♥ My friends call me conceited because when I look in the mirror I smile; I'm satisfied with my appearance. It doesn't make sense to me. I don't go out of my way to say I'm beautiful, I don't like being complimented because it makes me feel uncomfortable, I don't try to one-up girls, and I don't flirt or anything when I'm around guys because I find it trashy and attention-whorey. The one who calls me vain is my roommate who goes out literally every day with some form of skin-tight, skin-bearing clothing and gets almost anything she wants for free because she's either slept with one of the cashier's friends or she'll potentially sleep with them later [or at least gives them the hope that she will]; I find it unbelievably insulting and contradictory. I can't believe people hate just because they know I feel good about myself.

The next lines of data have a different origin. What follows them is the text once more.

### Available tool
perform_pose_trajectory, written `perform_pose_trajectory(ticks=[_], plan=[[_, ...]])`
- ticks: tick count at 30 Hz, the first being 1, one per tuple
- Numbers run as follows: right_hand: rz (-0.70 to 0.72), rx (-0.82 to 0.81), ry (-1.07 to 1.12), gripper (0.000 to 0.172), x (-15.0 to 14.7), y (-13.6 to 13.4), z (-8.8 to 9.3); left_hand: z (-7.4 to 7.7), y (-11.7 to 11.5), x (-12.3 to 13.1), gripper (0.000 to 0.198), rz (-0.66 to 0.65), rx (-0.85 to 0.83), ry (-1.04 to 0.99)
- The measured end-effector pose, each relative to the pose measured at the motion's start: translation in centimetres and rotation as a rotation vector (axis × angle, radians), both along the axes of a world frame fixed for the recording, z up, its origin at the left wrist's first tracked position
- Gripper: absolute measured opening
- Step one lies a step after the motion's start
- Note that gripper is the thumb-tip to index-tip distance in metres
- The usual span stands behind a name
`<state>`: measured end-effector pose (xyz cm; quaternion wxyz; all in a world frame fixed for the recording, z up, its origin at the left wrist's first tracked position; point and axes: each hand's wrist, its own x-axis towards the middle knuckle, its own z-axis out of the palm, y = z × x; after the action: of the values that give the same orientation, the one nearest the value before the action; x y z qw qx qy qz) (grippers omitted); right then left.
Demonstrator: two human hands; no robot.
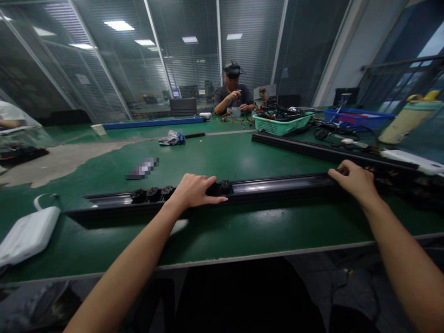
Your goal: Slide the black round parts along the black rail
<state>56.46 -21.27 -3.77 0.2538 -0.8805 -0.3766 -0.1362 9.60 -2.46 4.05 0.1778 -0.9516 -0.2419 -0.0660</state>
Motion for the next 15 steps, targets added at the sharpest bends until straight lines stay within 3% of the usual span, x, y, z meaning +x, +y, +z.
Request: perform_pose_trajectory(ticks=[15], plan=[[-0.023,-0.054,0.002,0.034,1.2,-0.2,-0.1,-0.2,0.2,0.0,0.077,-0.001,0.015,0.01]])
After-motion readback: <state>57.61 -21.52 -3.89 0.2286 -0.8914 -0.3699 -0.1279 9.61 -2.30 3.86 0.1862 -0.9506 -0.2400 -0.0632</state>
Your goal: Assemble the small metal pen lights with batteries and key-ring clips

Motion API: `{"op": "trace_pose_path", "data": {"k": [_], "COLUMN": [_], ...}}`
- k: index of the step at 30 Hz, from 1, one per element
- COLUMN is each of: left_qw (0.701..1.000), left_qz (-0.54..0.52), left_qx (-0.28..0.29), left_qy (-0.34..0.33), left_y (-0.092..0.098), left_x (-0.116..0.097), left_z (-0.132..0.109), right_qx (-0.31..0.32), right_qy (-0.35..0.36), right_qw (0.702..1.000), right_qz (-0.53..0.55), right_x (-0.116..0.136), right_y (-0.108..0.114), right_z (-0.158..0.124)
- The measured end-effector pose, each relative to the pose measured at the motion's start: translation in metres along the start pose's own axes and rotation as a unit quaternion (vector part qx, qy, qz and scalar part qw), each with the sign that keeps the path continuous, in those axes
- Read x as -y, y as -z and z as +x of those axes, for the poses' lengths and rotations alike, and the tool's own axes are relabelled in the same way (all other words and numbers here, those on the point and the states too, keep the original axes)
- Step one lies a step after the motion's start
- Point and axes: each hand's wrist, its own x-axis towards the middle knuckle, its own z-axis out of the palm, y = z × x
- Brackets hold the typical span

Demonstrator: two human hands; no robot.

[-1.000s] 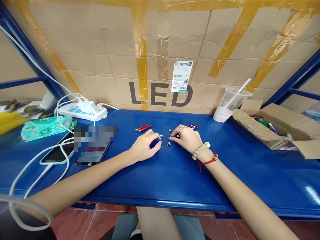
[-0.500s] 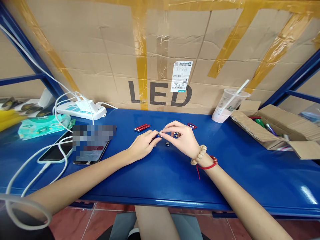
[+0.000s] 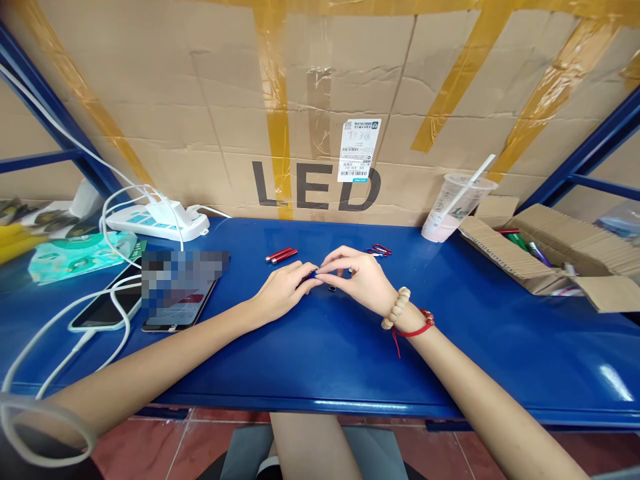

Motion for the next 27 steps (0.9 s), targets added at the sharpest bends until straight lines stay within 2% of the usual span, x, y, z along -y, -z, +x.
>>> {"op": "trace_pose_path", "data": {"k": [4,8,12,19,27], "left_qw": [1.000,0.999,0.999,0.999,1.000], "left_qz": [-0.012,-0.031,-0.038,-0.027,-0.012], "left_qx": [-0.017,-0.021,-0.016,-0.010,-0.023], "left_qy": [0.017,0.023,0.020,0.016,0.005], "left_y": [0.000,0.001,0.001,-0.001,-0.001], "left_x": [0.000,-0.001,-0.001,-0.001,-0.002], "left_z": [0.000,0.000,0.000,-0.001,-0.003], "right_qx": [-0.036,-0.077,-0.030,0.043,0.024], "right_qy": [-0.018,-0.064,-0.061,-0.050,-0.012], "right_qw": [0.999,0.983,0.962,0.951,0.954], "right_qz": [-0.031,-0.152,-0.265,-0.303,-0.297], "right_x": [-0.002,-0.012,-0.032,-0.051,-0.048], "right_y": [0.002,0.009,0.008,-0.002,-0.002], "right_z": [0.000,-0.001,-0.003,-0.005,-0.004]}}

On another note, my best friend through high school was and is overweight. I'm not good with estimations but she's probably about 300 pounds. She's absolutely gorgeous. She watches What Not To Wear and those types of shows religiously so she knows exactly what her body looks good in, her hair is literally perfect without her doing a single thing to it, and her face is breathtaking, she could be a model. She's like Queen Latifah, perfect just the way she is. It drives me crazy when I tell her these things and she just laughs it off, I wish she could understand just how gorgeous she is, but she won't believe it because she's overweight.. It's ridiculous.
I see so many people who come into my workplace who seem like they severely lack self-esteem. I always want to tell them they're pretty, but I live in an area where girls complimenting other girls either means you're weird or lesbian and either way you'll be reacted to negatively. It's rather unfair.